Ripple Mapping is a novel technique which interprets complex 3D electrical signals from the heart recorded from the patients suffering from arrhythmias (irregular heart beat). Imperial BRC supported the core clinical academic salaries and the clinical research infrastructure, such as the Imperial Clinical Trials Unit (ICTU). Ripple Mapping was filed by Dr Kanagaratnam with Imperial Innovations, a technology commercialisation company, who developed it as a clinical product in collaboration with Biosense Webster, a Johnson & Johnson company, under a trial licence.

Imperial Innovations have now signed a commercial license and Imperial College Healthcare NHS Trust have just completed an evaluation of the clinical version of CARTO-3 v4 with Ripple Mapping. It has improved local success rates for these procedures from 82% to 98%.

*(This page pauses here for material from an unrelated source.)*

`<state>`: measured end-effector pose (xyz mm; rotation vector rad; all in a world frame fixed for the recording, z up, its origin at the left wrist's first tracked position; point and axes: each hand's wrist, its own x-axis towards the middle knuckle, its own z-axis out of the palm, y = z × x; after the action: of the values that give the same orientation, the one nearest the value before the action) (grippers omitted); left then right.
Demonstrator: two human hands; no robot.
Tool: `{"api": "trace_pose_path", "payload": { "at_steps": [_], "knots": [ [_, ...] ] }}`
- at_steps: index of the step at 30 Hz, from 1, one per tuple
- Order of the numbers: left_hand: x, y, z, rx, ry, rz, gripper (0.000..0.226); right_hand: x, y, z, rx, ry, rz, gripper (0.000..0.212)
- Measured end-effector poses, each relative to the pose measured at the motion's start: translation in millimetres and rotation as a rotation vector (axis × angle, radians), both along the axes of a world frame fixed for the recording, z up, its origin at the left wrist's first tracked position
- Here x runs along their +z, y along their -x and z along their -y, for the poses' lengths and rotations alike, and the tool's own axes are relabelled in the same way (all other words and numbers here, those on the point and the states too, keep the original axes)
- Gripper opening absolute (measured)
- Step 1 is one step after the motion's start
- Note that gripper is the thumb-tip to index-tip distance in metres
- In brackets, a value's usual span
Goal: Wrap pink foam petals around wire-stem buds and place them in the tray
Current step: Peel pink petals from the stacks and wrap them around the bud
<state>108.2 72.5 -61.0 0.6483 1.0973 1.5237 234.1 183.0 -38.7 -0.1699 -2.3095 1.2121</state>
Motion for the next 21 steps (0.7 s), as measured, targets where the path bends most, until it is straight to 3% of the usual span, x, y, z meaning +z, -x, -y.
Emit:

We now have ethics approval to test and develop the method further as a part of a multicentre prospective randomised study comparing against conventional approaches, with sites in Barts, Basildon, Papworth, Bournemouth and Lisbon. The multicentre study will help guide the roll-out of an international training programme to assist other electrophysiologists to use Ripple Mapping. We have already run a training day for the trial participants and this experience will help finalise the training programme for the commercial roll-out.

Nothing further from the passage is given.